━━ Supplied information ━━

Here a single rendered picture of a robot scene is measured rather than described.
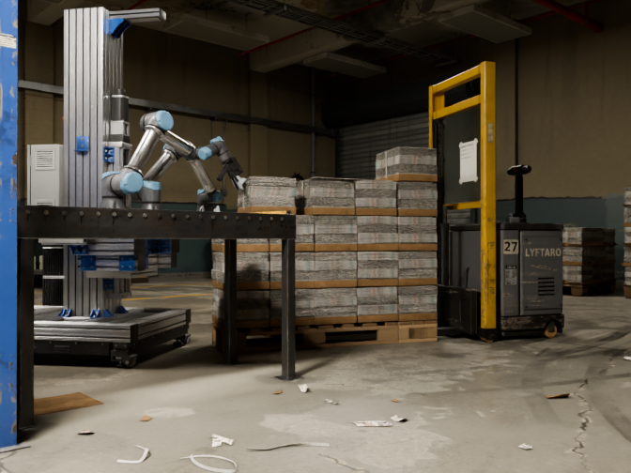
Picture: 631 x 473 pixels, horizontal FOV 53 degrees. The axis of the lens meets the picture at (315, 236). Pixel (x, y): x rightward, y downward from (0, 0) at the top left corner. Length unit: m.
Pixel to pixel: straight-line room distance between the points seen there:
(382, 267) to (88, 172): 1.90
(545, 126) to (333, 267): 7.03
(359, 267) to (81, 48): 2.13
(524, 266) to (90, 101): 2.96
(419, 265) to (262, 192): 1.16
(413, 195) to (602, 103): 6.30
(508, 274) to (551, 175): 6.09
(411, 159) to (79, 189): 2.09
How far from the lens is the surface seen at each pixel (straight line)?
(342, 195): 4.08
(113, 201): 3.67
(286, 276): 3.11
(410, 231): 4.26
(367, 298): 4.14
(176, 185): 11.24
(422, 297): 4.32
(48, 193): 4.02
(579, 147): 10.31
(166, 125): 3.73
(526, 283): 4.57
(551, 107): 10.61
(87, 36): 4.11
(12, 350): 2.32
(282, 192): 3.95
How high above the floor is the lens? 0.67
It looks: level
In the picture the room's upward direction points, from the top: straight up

━━━

* [Task goal]: Everything in the records above should come back word for word, except the pictures.

* [Written solution]:
Here a single rendered picture of a robot scene is measured rather than described.
Picture: 631 x 473 pixels, horizontal FOV 53 degrees. The axis of the lens meets the picture at (315, 236). Pixel (x, y): x rightward, y downward from (0, 0) at the top left corner. Length unit: m.
Pixel to pixel: straight-line room distance between the points seen there:
(382, 267) to (88, 172): 1.90
(545, 126) to (333, 267): 7.03
(359, 267) to (81, 48): 2.13
(524, 266) to (90, 101): 2.96
(419, 265) to (262, 192): 1.16
(413, 195) to (602, 103): 6.30
(508, 274) to (551, 175): 6.09
(411, 159) to (79, 189): 2.09
How far from the lens is the surface seen at each pixel (straight line)?
(342, 195): 4.08
(113, 201): 3.67
(286, 276): 3.11
(410, 231): 4.26
(367, 298): 4.14
(176, 185): 11.24
(422, 297): 4.32
(48, 193): 4.02
(579, 147): 10.31
(166, 125): 3.73
(526, 283): 4.57
(551, 107): 10.61
(87, 36): 4.11
(12, 350): 2.32
(282, 192): 3.95
How high above the floor is the lens? 0.67
It looks: level
In the picture the room's upward direction points, from the top: straight up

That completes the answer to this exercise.